Click on image to enlarge.
These cores have a simplified RISC architecture that supports 40 commands with determined time of execution (1 time unit), making possible enhanced opportunity for handling bits in registers. The cores do not have a 'commands convey ' instruction or interrupt vector commands for hardware multiplication and division – all interrupts are processed in the mode of scanning via the indicator in one of the registers.
The PRUSS also has a general interrupt controller that allows unification of events from the peripheral, ARM, DSP and PRU cores. This controller can handle 32 events in two directions, both from the PRUSS to ARM and DSP cores, and from the ARM and DSP cores to PRUSS. Thus the interrupt controller can send any event to the similar interrupt controller on an associated ARM or DSP core, which in its turn leads to the call of the interrupt processors of these cores if they are enabled in the respective registers. Using the interrupt controller on a PRU module, it is possible to implement a simple interaction not only between PRU cores, but also between the ARM and DSP cores.
Figure 7 shows the structure of the PRU subsystems. Within it, each PRU core contains 32 registers, a process execution module, a table with 29 constants, and 4-Kbyte RAM commands. Independent fast input/output ports (GPIOs) associated with each core are connected directly to two registers, allowing the developer to make use of either the core's own communications interfaces or the GPIOs to interface to standard interfaces such as UART, CAN, or ProfiBus.
Click on image to enlarge.
Command RAM is available in the core itself and provides for the execution of instructions for any single time unit. All four SoC cores (ARM, DSP, PRU0, and PRU1) have access to RAM data, but each PRU core can execute a code only from its own command RAM, even though both PRU cores have access to all peripherals via the central bus.
Availability of sucn an embedded command set and data RAM allows the developer to unload the SoC central bus and implement interaction with the peripheral, mDDR/DDR 2 memory, and ARM/DSP cores with minimal load.
Optionally, the system can manage power and timing of the PRU subsystem. For subsystem timing, half of the ARM core frequency is used. This means that when the core is operating at a frequency of 450 MHz, it is possible to start the PRU cores at 225 MHz (4.4 ns per instruction). The power manager allows the PRU subsystem to be stopped or disabled when it is not needed, thus reducing the SoC's general power consumption.
There is no official compiler in the C language for the PRUSS, nor any official support in TI‘s Code Composer Studio that we were able to determine. Despite that it is possible to set the Code Composer Studio environment for automated compilation of the PRU module code for the convenience of program development and to bring all data into one project.
To implement the system execution code, a specialized version of the open source PASM compiler is applied that uses an assembler as a basic language.
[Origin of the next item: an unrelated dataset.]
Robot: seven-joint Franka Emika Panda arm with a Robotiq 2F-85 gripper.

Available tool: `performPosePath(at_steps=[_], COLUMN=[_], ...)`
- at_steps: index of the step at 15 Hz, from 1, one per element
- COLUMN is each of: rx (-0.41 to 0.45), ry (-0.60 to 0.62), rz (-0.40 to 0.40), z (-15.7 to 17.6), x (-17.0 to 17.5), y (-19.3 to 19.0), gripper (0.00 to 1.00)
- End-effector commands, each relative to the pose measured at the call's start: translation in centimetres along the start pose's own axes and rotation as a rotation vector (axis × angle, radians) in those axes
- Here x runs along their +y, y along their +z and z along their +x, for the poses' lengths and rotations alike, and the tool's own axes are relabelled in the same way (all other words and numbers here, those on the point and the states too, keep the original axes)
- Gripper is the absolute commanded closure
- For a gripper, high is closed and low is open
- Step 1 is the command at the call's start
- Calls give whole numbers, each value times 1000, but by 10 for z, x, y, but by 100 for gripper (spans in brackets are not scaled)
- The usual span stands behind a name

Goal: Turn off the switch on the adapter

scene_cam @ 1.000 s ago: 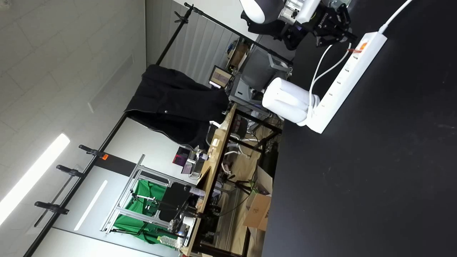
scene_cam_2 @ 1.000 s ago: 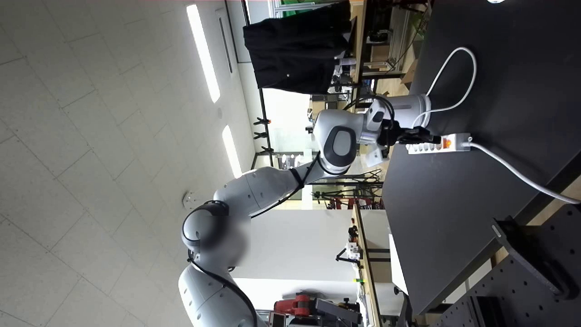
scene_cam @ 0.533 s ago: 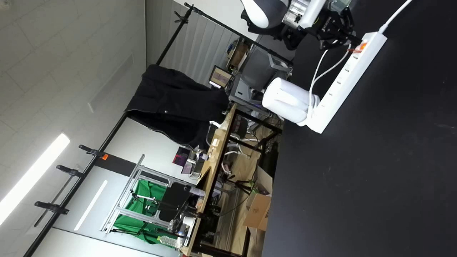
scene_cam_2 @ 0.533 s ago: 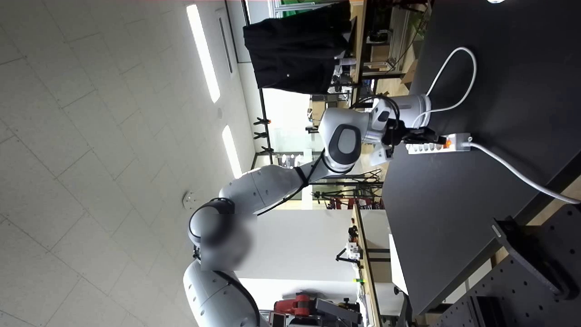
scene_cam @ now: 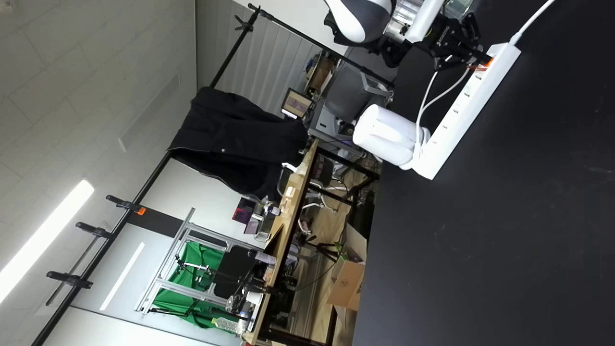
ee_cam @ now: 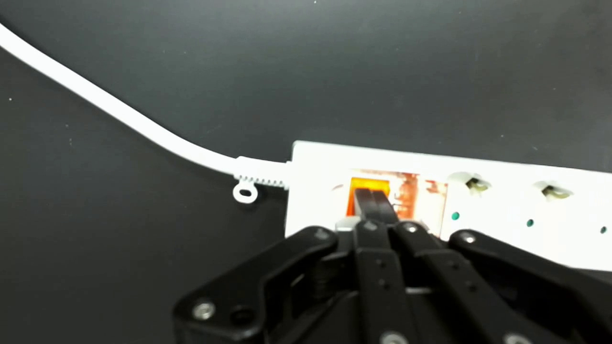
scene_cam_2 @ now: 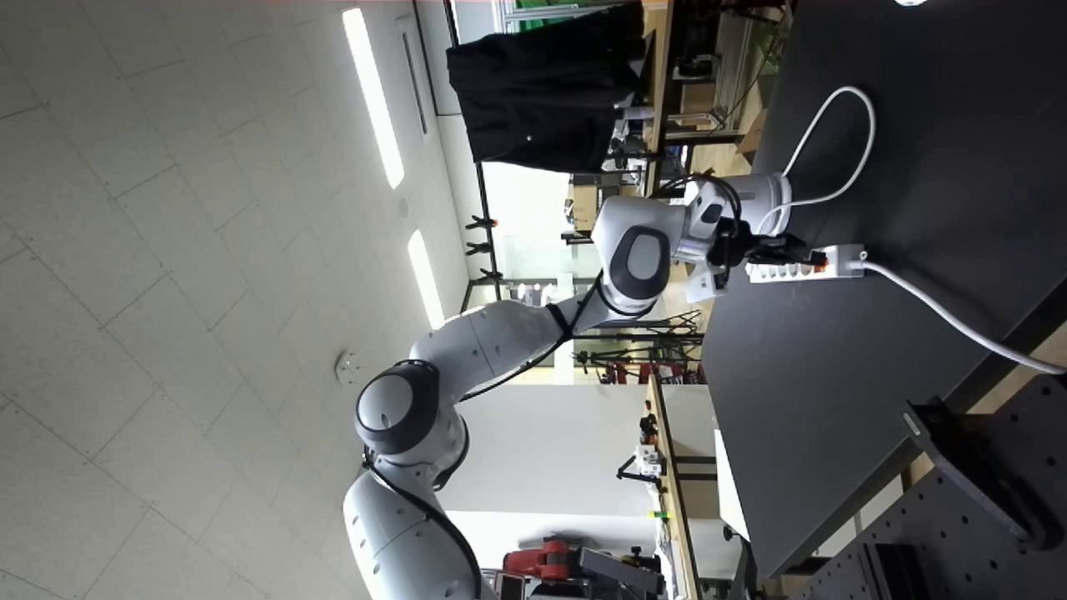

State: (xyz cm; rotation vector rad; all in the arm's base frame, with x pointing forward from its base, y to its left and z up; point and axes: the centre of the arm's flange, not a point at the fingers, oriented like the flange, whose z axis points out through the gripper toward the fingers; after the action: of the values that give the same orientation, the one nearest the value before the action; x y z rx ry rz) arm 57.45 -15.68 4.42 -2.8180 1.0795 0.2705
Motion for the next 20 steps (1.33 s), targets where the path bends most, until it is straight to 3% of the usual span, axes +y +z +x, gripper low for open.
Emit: performPosePath(at_steps=[1,11,20], rx=[5,45,265], ry=[41,17,-35], rz=[-17,-42,-49], z=[7,-18,-66], x=[-7,-12,-6], y=[1,15,23], gripper=[100,100,100])
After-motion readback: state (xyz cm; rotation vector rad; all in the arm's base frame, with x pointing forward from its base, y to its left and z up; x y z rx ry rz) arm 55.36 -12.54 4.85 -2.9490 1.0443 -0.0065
An example of the code for the PRU0 node is shown below:
MOV r0, 0x00000000
MOV r1, CTPPR_1
ST32 r0, r1
MOV r0, 0x00000000
MOV r1, CTPPR_0
ST32 r0, r1
MOV32 regEDMA_2_ICR, 0x01C02470
MOV32 regEDMA_3_ICR, 0x01C02670
// Initialize pointer to INTC registers
MOV32 regOffset, 0x00000000
// Clear SYS_EVT
MOV32 r31, 0x00000000
// Global enable of all host interrupts
LDI regVal.w0, 0x0001
SBCO regVal, CONST_PRUSSINTC, GER_OFFSET, 2
The PASM compiler supports several types of output files: binary, С-array, HEX-file, and other (including annotated listing). An example of an output file in the form of a C-array is shown below:
const unsigned int PRU0_Code =
The compiler locates the code directly from the zero address of the command RAM. This allows a C-file to be attached to the basic program, such as one that might be associated with an ARM core processor, and to copy data from the file directly to the command RAM of the appropriate core.
For environments other than Code Composer Studio, TI provides for the use of Notepad++ or TextPad for convenient code development with syntax highlighting. Setup files are provided with support of code syntax for the PRU module that has already been developed.
In BSP for Windows CE 6.0 for OMAP-L138 there is no support for the PRU subsystem. Officially, the code loader driver exists only in Linux and only for cases using a specialized patch. That is why during implementation of our projects a monolithic driver version of the PRU module was developed with support added for hardware interrupts from the PRU subsystem. This driver is configured to deliver a continuous stream of data during a specific interval of time between interrupts.
Figure 8 shows the driver subroutines needed for interaction with the OS and user applications. The PRU_Init software subroutine performs primary initialization of the driver and translates physical addresses of the memory allocated for the PRU subsystem into virtual ones for further use.
Click on image to enlarge.
The PRU_Deinit subroutine implements release of resources during the code loader driver uploading. The PRU_PreDeinit and PRU_PreClose subroutines are used as stubs. The rest of the subroutines are used for serving the software/hardware interface operations. Thus, the PRU_Open subroutine returns the device descriptor to the DeviceIOControl software subroutine. In its turn, PRU_Close performs context cleaning and is executed when calling the CloseHandle subroutine as the device descriptor is executed.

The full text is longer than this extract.